> **MATERIAL PROVIDED**:
- Opening Delimiter -
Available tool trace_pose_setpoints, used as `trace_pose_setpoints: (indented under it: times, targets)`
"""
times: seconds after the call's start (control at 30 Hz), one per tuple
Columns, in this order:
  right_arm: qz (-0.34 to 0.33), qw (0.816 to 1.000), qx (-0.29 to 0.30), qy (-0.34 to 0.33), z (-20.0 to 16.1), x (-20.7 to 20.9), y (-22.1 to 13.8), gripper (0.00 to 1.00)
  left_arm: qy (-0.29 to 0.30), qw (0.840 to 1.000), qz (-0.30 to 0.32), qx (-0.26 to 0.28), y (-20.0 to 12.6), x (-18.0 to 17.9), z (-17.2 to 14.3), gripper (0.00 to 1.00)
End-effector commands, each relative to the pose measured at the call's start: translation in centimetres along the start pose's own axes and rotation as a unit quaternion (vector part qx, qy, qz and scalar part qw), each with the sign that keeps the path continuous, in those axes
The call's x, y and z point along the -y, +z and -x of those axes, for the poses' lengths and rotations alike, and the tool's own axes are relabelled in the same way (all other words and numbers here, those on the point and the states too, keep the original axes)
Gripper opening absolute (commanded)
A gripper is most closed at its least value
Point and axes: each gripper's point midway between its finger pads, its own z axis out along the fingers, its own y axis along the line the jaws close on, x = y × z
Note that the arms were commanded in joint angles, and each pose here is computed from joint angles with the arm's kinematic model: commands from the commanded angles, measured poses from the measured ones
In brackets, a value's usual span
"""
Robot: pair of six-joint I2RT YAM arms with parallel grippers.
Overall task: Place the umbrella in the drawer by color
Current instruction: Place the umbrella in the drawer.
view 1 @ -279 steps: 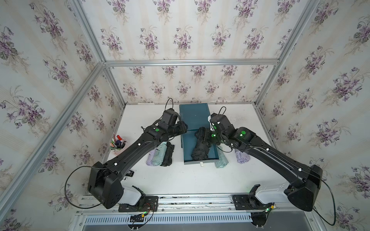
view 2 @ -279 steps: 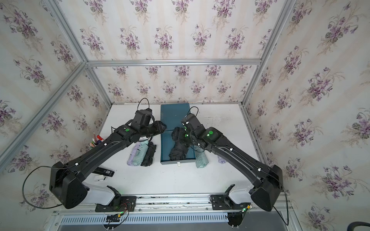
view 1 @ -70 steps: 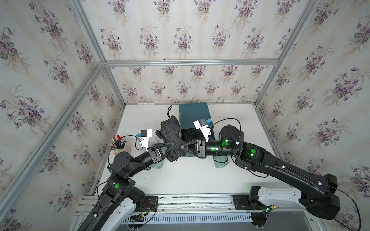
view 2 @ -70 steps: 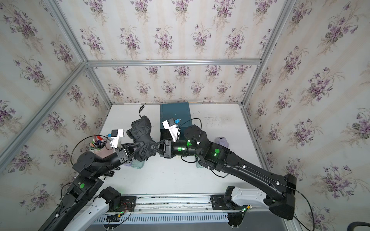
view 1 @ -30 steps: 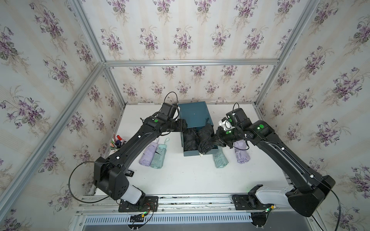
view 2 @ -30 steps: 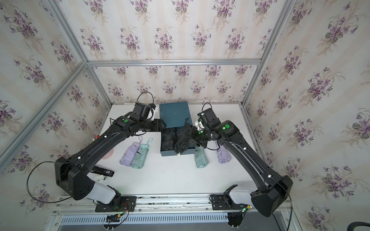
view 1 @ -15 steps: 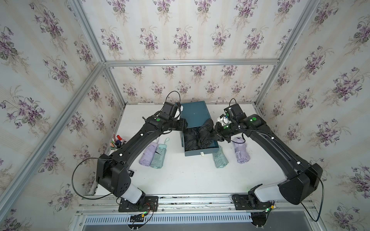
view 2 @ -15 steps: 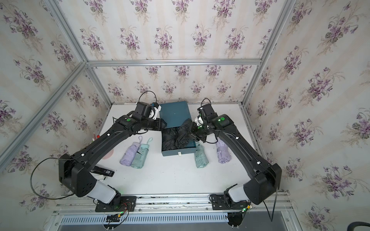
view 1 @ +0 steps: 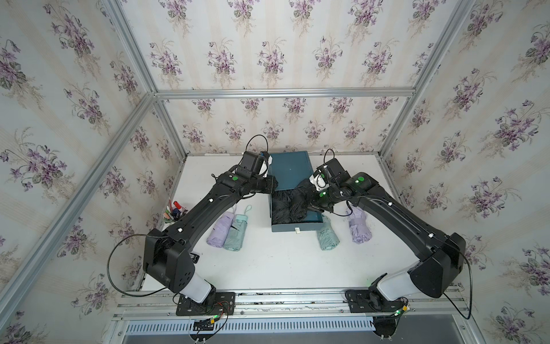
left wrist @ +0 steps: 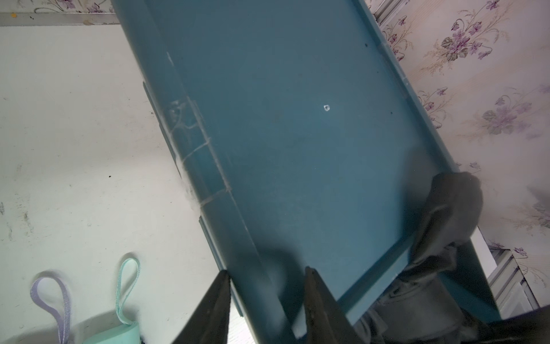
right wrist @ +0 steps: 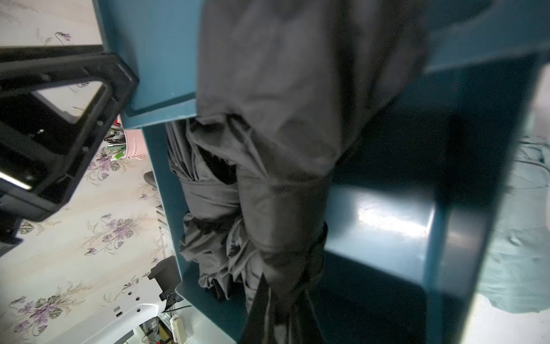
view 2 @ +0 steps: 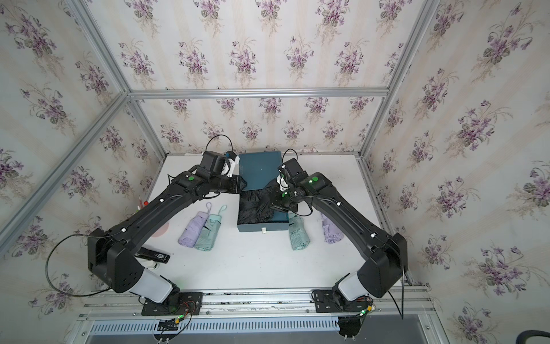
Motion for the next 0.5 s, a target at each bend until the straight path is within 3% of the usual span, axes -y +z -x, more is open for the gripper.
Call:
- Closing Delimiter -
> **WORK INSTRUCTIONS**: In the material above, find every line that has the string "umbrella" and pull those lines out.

> **ANSWER TO THIS EXERCISE**:
Overall task: Place the umbrella in the drawer by color
Current instruction: Place the umbrella in the drawer.

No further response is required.